Think about it, if everything is just an interesting point of view without any goodness, badness, rightness, wrongness, positivity or negativity, then how could one even determine that anything is an offense, flaw or mistake? Only through our judgment does anything acquire any of these labels.
That which we might wish to judge is most likely the very thing we ourselves have done in some lifetime, notes Douglas, as “you can’t judge anything without having been there or done that. Otherwise you would have no place to judge from.” If you’d like to free yourself from the attachment that your judgment is creating and create more freedom for yourself, Douglas offers tools to those who attend his seminars in Access Consciousness.

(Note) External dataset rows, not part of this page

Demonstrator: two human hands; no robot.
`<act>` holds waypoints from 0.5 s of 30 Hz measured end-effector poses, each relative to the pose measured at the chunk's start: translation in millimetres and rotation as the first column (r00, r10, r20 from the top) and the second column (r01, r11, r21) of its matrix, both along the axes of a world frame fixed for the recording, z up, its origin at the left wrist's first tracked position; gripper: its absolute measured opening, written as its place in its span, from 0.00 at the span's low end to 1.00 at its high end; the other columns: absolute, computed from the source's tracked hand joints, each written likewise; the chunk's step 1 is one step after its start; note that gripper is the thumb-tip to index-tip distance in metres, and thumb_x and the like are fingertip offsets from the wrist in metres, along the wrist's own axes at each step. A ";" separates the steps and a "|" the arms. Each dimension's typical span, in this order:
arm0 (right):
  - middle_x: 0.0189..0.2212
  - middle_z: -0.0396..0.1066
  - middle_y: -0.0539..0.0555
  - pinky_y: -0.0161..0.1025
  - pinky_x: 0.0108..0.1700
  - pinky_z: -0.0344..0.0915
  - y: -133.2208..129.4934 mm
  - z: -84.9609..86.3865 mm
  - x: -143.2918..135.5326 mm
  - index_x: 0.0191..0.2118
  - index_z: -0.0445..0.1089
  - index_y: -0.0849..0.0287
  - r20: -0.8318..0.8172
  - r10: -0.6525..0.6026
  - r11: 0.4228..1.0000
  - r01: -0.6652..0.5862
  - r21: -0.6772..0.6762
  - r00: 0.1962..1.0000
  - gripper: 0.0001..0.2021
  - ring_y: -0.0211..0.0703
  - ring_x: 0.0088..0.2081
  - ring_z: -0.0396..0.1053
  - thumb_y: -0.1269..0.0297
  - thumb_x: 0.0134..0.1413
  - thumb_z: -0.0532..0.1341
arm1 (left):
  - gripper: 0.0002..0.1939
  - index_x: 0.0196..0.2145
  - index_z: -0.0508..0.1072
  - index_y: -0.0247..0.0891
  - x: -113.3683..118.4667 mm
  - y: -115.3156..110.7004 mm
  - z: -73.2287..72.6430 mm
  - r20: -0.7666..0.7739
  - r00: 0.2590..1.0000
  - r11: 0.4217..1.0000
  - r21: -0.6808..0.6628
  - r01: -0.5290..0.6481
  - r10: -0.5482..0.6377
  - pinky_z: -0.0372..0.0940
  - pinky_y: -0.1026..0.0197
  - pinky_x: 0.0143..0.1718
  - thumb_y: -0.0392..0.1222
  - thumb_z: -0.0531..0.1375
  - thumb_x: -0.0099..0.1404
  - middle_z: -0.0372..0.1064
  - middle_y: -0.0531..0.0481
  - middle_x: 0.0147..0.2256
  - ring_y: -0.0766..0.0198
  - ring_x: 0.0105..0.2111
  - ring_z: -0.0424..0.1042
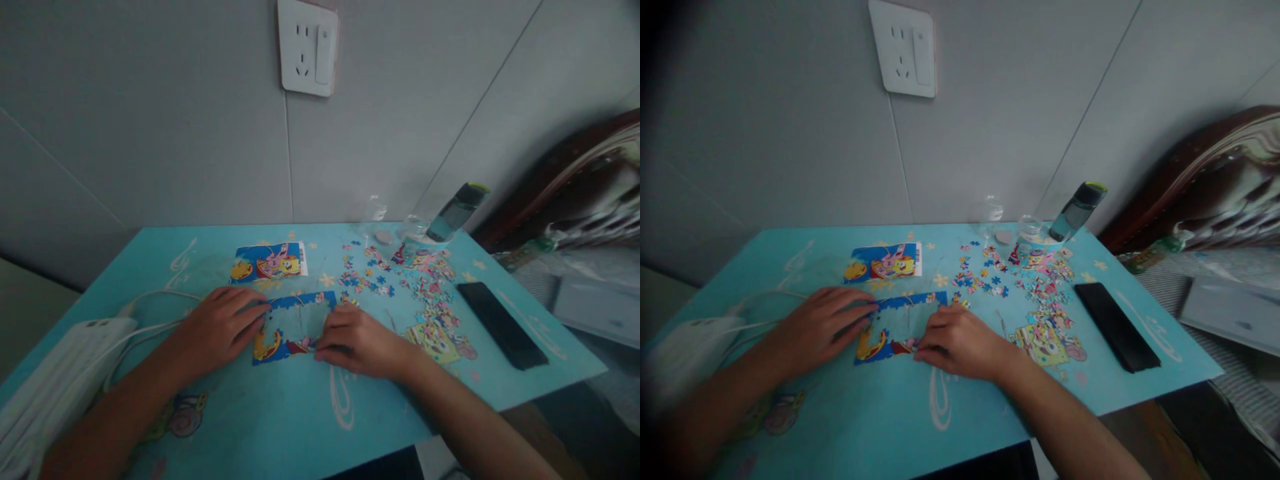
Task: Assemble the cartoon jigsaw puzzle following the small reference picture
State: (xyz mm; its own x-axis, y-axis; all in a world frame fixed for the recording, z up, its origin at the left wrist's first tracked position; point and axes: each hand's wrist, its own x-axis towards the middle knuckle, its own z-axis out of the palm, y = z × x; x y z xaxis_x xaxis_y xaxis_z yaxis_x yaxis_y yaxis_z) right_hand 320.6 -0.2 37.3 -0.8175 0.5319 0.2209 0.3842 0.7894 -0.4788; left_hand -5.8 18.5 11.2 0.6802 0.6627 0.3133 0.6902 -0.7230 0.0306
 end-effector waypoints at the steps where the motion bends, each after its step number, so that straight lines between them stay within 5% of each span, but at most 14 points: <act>1: 0.35 0.77 0.54 0.45 0.49 0.63 -0.4 0.6 -0.3 0.43 0.78 0.55 0.006 0.007 1.000 -0.007 0.015 1.000 0.13 0.45 0.41 0.72 0.54 0.69 0.59 | 0.15 0.53 0.75 0.44 -1.4 1.0 -1.7 -0.002 1.000 1.000 0.005 -0.016 0.016 0.64 0.45 0.54 0.44 0.56 0.73 0.73 0.46 0.50 0.52 0.50 0.71; 4: 0.33 0.77 0.52 0.46 0.49 0.62 0.9 3.0 1.8 0.41 0.78 0.53 0.009 -0.045 0.998 0.044 0.051 0.999 0.13 0.45 0.40 0.72 0.53 0.69 0.58 | 0.15 0.53 0.75 0.42 -4.8 3.0 -6.7 0.009 0.999 0.999 0.014 -0.048 0.048 0.64 0.45 0.55 0.44 0.55 0.73 0.74 0.46 0.51 0.52 0.51 0.71; 7: 0.35 0.77 0.53 0.45 0.49 0.62 7.7 4.1 10.1 0.41 0.77 0.54 0.014 -0.274 0.959 0.272 0.073 0.962 0.12 0.45 0.41 0.72 0.56 0.70 0.58 | 0.15 0.53 0.75 0.42 -6.5 3.6 -10.1 0.022 0.997 0.997 0.012 -0.074 0.073 0.64 0.45 0.54 0.45 0.56 0.72 0.75 0.46 0.51 0.51 0.51 0.72; 12: 0.38 0.78 0.57 0.43 0.44 0.64 25.9 2.0 35.4 0.47 0.76 0.57 0.113 -0.723 0.689 0.724 0.030 0.682 0.09 0.48 0.39 0.74 0.64 0.65 0.60 | 0.15 0.52 0.75 0.42 -5.8 2.9 -10.7 0.019 0.996 0.996 -0.018 -0.091 0.091 0.64 0.45 0.54 0.45 0.55 0.73 0.76 0.47 0.50 0.51 0.49 0.73; 15: 0.35 0.78 0.56 0.41 0.38 0.64 31.0 -0.2 44.7 0.45 0.76 0.58 0.155 -0.740 0.661 0.750 -0.019 0.655 0.09 0.47 0.35 0.74 0.63 0.62 0.62 | 0.15 0.52 0.75 0.41 -3.7 2.2 -8.8 0.001 0.996 0.996 -0.017 -0.090 0.090 0.64 0.44 0.54 0.45 0.54 0.73 0.76 0.46 0.49 0.51 0.49 0.73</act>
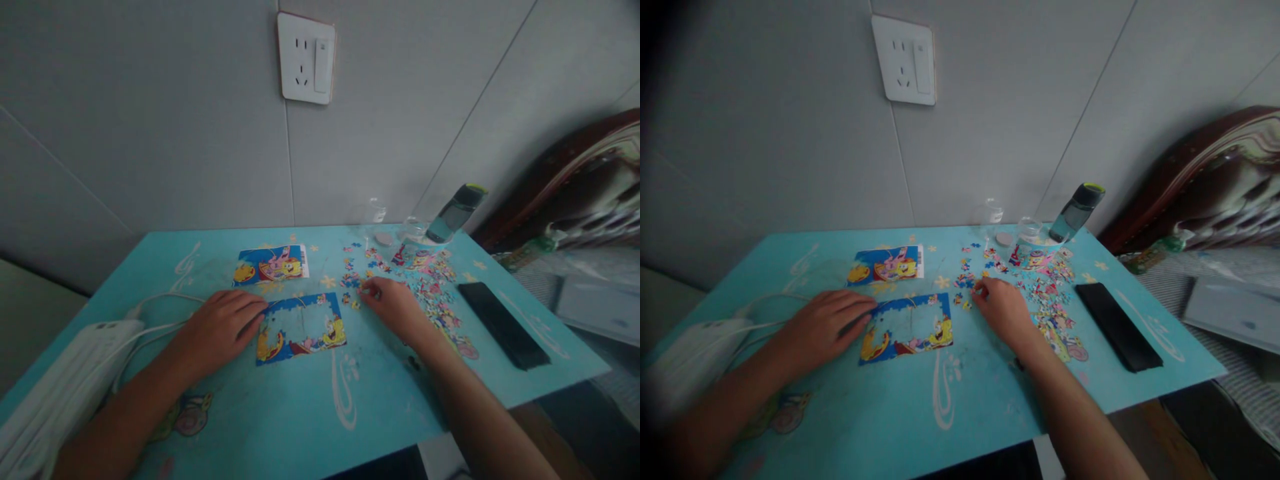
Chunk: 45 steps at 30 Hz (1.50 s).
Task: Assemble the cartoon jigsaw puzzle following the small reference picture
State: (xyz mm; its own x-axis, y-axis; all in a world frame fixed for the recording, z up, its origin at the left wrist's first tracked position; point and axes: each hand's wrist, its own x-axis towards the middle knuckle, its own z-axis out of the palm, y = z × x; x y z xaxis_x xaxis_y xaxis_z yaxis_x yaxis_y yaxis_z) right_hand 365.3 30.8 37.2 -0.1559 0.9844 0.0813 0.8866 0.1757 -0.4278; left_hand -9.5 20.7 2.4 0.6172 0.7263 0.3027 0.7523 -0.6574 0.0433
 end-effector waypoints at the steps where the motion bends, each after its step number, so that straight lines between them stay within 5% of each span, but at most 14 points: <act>1: 0.34 0.78 0.55 0.39 0.36 0.64 0.3 -1.0 0.7 0.44 0.77 0.57 -0.012 0.020 1.000 -0.020 -0.020 1.000 0.09 0.45 0.33 0.74 0.62 0.61 0.63 | 0.15 0.52 0.75 0.40 0.8 -0.3 0.8 -0.008 1.000 1.000 0.003 0.004 -0.004 0.64 0.44 0.53 0.45 0.54 0.74 0.76 0.46 0.49 0.52 0.49 0.73; 15: 0.31 0.76 0.53 0.38 0.33 0.61 1.8 -8.4 -2.8 0.34 0.74 0.57 -0.096 0.110 0.988 -0.120 -0.102 0.989 0.03 0.42 0.30 0.70 0.65 0.55 0.66 | 0.14 0.51 0.75 0.41 6.1 -2.1 8.7 -0.033 0.999 1.000 0.002 0.009 -0.009 0.64 0.46 0.52 0.44 0.53 0.74 0.76 0.46 0.48 0.53 0.47 0.73; 24: 0.32 0.78 0.51 0.36 0.36 0.65 -13.8 1.6 -31.5 0.37 0.78 0.57 -0.490 0.238 0.900 -0.380 -0.212 0.838 0.05 0.40 0.33 0.71 0.64 0.59 0.64 | 0.13 0.52 0.73 0.39 24.3 -11.8 16.5 0.040 0.996 0.996 0.032 0.084 -0.085 0.63 0.46 0.53 0.39 0.53 0.74 0.74 0.45 0.49 0.54 0.49 0.71; 33: 0.33 0.80 0.51 0.38 0.39 0.68 -17.7 -7.3 -44.4 0.38 0.80 0.57 -0.419 0.301 0.893 -0.408 -0.193 0.857 0.07 0.41 0.34 0.74 0.69 0.61 0.62 | 0.13 0.52 0.73 0.37 71.5 -39.5 24.2 0.090 0.957 0.961 -0.001 0.276 -0.274 0.64 0.47 0.53 0.36 0.54 0.73 0.74 0.43 0.49 0.53 0.50 0.70; 45: 0.35 0.77 0.51 0.37 0.42 0.67 -13.6 -10.3 -42.4 0.39 0.80 0.54 -0.324 0.417 0.889 -0.456 -0.050 0.849 0.08 0.40 0.37 0.73 0.68 0.65 0.62 | 0.17 0.58 0.69 0.38 80.5 -45.0 16.7 0.090 0.945 0.945 -0.056 0.322 -0.316 0.59 0.44 0.58 0.39 0.55 0.73 0.71 0.43 0.56 0.52 0.55 0.68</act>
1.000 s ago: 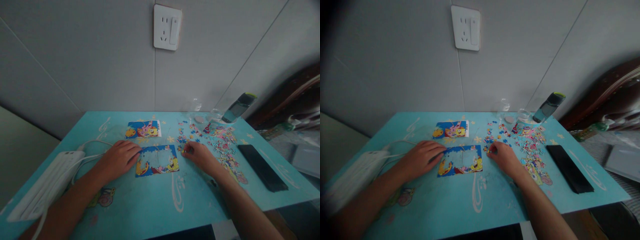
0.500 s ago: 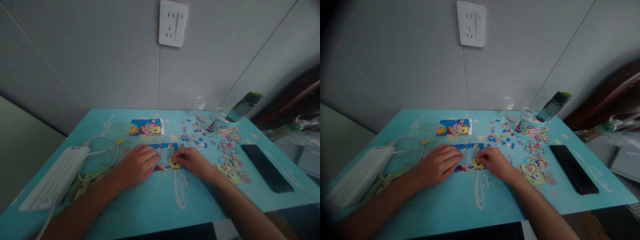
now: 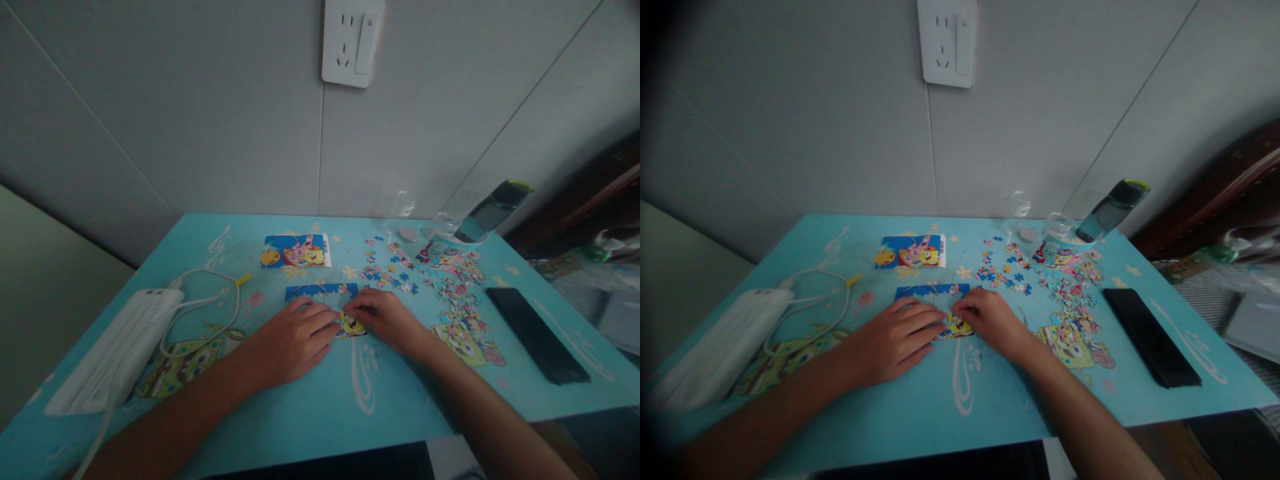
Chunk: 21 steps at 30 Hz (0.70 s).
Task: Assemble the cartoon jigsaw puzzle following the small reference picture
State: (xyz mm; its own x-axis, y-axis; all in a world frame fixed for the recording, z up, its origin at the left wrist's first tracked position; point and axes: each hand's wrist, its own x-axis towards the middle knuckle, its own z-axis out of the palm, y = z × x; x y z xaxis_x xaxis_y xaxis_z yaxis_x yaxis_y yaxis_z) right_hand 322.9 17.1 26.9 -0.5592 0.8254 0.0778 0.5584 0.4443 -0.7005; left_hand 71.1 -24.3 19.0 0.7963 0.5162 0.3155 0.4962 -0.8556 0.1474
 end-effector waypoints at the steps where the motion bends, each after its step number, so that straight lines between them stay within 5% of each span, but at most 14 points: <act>1: 0.36 0.77 0.51 0.37 0.42 0.67 0.6 -0.5 1.1 0.40 0.80 0.54 -0.003 -0.016 1.000 0.016 0.006 1.000 0.08 0.40 0.37 0.73 0.68 0.65 0.62 | 0.17 0.58 0.69 0.38 1.2 -0.4 -0.9 -0.003 1.000 1.000 -0.004 0.003 -0.003 0.59 0.43 0.58 0.40 0.56 0.73 0.71 0.42 0.56 0.51 0.56 0.68; 11: 0.34 0.74 0.51 0.37 0.40 0.65 -0.8 3.6 4.4 0.42 0.80 0.53 0.024 0.007 0.999 -0.008 0.039 1.000 0.06 0.40 0.36 0.71 0.65 0.64 0.65 | 0.17 0.57 0.70 0.39 12.4 -3.8 -3.9 -0.024 0.999 0.999 -0.023 -0.037 0.037 0.63 0.42 0.57 0.42 0.58 0.73 0.65 0.38 0.59 0.47 0.58 0.64; 21: 0.33 0.72 0.51 0.36 0.41 0.63 -1.2 -6.1 -0.1 0.41 0.80 0.53 0.074 0.025 0.995 -0.032 0.091 0.997 0.04 0.40 0.36 0.70 0.66 0.62 0.66 | 0.15 0.56 0.72 0.40 16.0 -3.7 -2.8 -0.036 0.998 0.998 -0.024 -0.060 0.059 0.65 0.45 0.54 0.37 0.53 0.75 0.69 0.41 0.51 0.52 0.54 0.67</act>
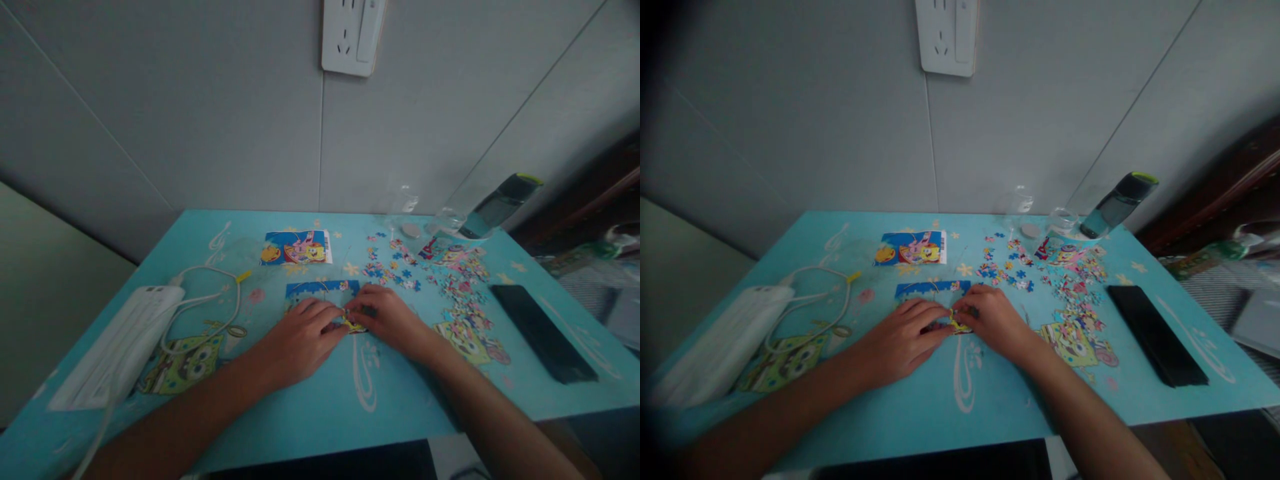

What about the anger and resentment part of the forgiveness definition? Is it possible to be angry or resentful about another person’s behavior if you didn’t have projections and expectations of their behavior in the first place? Doesn’t the anger and resentment come from their not meeting these projections and expectations? Would the anger and resentment even be possible otherwise? These projections and expectations are judgments and fixed points of view. They are just your interesting point of view, Douglas reminds you. What do they have to do with the other person who’s on the receiving end of these judgments, the one who you might have formerly considered requiring forgiveness from you? Nothing at all. They’re your points of view, just your interesting points of view.
If you’d really, really like to get free of all these emotional entanglements, Douglas has a challenge for you. Your mission, should you choose to accept it, is to do “interesting point of view I have that point of view” for every point of view you have for 6 months. Every time you find yourself making almost any kind of statement, you will be revealing to yourself a fixed point of view or judgment. Remind yourself that it isn’t real or significant or meaningful, but just yet another “interesting point of view.”
“It will be the hardest work you’ve ever done,” Douglas points out. “But at the end of it you will have freedom. Nothing and no one will ever control you again.”
Now, doesn’t that go beyond a forgiveness ritual?